Another rule – never tie a horse in a trailer. The rule is proven when some drunk nobody runs into the side of your trailer, flipping it over. What might have been a minor accident for your horse can easily turn into a horse with a broken neck – because he was tied. Saw it, tried to help, but the horse never had a chance.

Tying a horse to a tree is just plain dumb. Sure years can pass and nothing happens, but on that hot afternoon when no one is around, here comes that dog that has to nip at the horse’s feet, the horse runs around the tree trying to escape and… you don’t even want to picture the end result.

Result of halter left on ~ photo by Jerry Finch

This weekend another rule of good horsemanship was broken by an owner that should have known better. The rule – never leave a halter on an unattended horse. I’ve seen the broken rule end up in a couple of very ugly deaths. The rule breaker this weekend didn’t lose the horse – yet.

It’s in our hospital, the result of using a hind foot to scratch his head, something most horses do quite often. This time the hoof got caught in the halter, the horse fell down and stayed twisted up and struggling for hours on end before someone finally came outside and saw what was happening.

His head is swollen to almost twice it’s normal size. Because the horse could barely breath, Doc Jenkins did an emergency tracheotomy and inserted a breathing tube. He’s been on IV fluids since Friday.

So just another example of horse owners not thinking. There was no reason to leave that halter on. The horse is a pocket horse – loves people. An act of laziness and while the result didn’t kill the horse – yet – there will be thousands of dollars in medical bills and the horse may never again be the same.

Jerry Finch
Habitat for Horses, Inc.
PO Box 213
Hitchcock, TX 77563

19 replies »

  1. Great tip about that halter! I have seen horses left haltered out in fields etc.. Quite a common practice actually!


    • Ok I’ve seen this argument many times but Where I am we need halter’s on all But with one exception they must be breakaway type Even velcro will break enough if a horse panics. I take care of nine horses right now and every one of them has a break away halter. any Horse that arrives at my barn get a new break away. Studs are always fitted with a break away. I’m not lazy but Short I’m 4’11” and I don’t need a 17 hand idiot pounding down on me. The only time we take off halter is either under clinical setting like surgery or when their about to be euthanized. In the past a halter can save a life like pulling a horse out of a corner when cast. The horse was old and just sat their while we pulled him to a point he could get up on his own. Every one has their reason for use or not the point in this is situation and what calls for it. Its not people are lazy and yes their are some real slackers out their when you are alone and it happens to me quite often a halter is necessary.


  2. The halter issue on pasture horses brings to mine a day I spent with our local vet traveling with him during our clubs shot clinic.

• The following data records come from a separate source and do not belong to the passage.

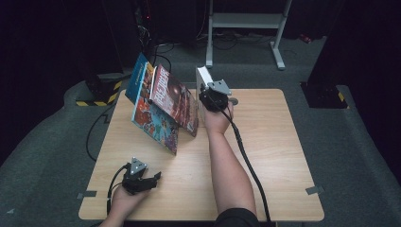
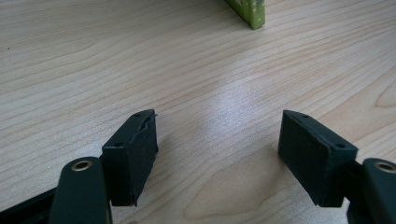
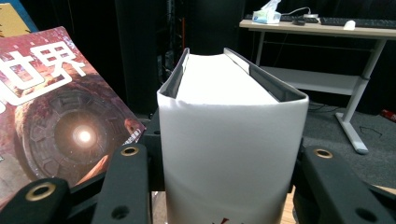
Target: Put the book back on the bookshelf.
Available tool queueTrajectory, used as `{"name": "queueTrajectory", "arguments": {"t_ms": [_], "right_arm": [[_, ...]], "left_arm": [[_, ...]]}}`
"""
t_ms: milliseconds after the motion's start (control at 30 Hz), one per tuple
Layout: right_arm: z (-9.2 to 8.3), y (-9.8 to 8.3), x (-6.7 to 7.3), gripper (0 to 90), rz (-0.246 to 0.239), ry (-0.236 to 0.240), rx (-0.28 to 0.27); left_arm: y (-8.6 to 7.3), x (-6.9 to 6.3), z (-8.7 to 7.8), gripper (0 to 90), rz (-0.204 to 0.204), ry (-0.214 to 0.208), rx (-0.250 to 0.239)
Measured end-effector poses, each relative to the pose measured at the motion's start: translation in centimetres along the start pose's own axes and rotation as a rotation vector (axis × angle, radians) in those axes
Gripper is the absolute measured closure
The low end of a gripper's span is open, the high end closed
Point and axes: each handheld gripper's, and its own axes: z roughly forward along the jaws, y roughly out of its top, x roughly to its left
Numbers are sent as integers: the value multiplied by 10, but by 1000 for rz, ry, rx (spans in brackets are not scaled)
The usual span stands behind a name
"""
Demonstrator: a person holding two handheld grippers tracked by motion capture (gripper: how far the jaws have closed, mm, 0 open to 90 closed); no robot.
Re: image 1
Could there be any white book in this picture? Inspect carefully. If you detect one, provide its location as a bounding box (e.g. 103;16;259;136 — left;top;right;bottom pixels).
195;65;216;96

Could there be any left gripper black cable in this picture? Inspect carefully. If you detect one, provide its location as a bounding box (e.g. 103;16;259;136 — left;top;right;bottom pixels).
106;164;131;216

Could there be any black cable bundle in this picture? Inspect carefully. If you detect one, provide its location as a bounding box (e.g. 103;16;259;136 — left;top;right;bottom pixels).
195;29;275;51

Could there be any white metal stand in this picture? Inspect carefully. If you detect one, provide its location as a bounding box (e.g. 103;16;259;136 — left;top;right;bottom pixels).
205;0;292;71

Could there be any person's right hand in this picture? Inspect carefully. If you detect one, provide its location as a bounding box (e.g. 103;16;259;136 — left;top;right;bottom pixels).
202;100;235;135

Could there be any black yellow striped base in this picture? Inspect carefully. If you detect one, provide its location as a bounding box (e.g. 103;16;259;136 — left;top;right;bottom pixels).
300;82;349;110
75;74;123;107

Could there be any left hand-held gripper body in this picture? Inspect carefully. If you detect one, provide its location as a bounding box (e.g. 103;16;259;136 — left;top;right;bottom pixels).
122;156;149;195

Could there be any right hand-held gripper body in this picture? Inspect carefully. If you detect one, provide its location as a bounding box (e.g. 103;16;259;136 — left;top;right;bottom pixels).
199;79;233;113

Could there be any clear acrylic book rack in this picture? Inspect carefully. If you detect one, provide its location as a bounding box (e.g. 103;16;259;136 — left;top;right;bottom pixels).
176;82;219;130

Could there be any black floor cable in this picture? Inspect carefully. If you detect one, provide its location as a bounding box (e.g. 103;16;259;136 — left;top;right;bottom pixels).
85;103;116;163
150;44;173;74

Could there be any person's left hand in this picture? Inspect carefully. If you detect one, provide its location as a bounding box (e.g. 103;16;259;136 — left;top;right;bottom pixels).
100;185;150;227

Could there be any person's black sleeve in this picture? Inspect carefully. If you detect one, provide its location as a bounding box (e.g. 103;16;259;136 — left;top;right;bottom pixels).
214;207;261;227

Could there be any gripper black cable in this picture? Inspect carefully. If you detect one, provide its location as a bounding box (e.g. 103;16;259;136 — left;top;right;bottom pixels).
220;107;272;223
106;164;131;216

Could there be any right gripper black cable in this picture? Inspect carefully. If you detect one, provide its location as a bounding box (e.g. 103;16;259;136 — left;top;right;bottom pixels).
220;107;272;223

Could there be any dark blue picture book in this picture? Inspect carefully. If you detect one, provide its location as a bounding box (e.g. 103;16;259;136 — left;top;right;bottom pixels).
125;52;149;105

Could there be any black computer tower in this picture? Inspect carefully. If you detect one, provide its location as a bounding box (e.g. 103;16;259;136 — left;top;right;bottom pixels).
133;0;157;69

    When we arrived at a member’s farm and approached the paddock we noticed her gray Arab mare down and not moving. We approached her and found that her hind leg had indeed was caught in her halter (which did not have a breakaway).

    The vet immediately ran to his truck and came running back with a surgical knife and cut her free. We did not know how long she had been down but it appeared it had been awhile. We had to pull her to her feet and check for any damage and she was fine.

    So NO halters on pasture horses!


  3. Break away halters are great for a horse that isn’t easy to catch. Some people won’t use them on a horse that pulls back when tied. You need to consider the break away as a pasture halter and go out to catch him with a solid halter if this is the problem. Break aways are the only halter to leave on an unattended horse.

    None of my horses wear halters at pasture.


    • None of my horses wear halters in the pasture either….just dare ya to go out and not have the herd come runnin’ to you!


  4. My draft cross is one of those “air-fern” easy-keepers so she has to wear a grazing muzzle – and it is attached to a break-away halter. I hate that she has to wear this, but the danger of her foundering is real.


  5. Ours are clean and green, also…and as far as catching, it is usually the game of who can catch the human. As a group, they are always glad to see us in the pasture and are happy to be with us.


  6. I use safety halters ONLY. I’ve had a couple of incidents when I was WITH my horses and they were just tied normally in the barn for grooming. You just never know! It was enough to make safety halters my ONLY halters.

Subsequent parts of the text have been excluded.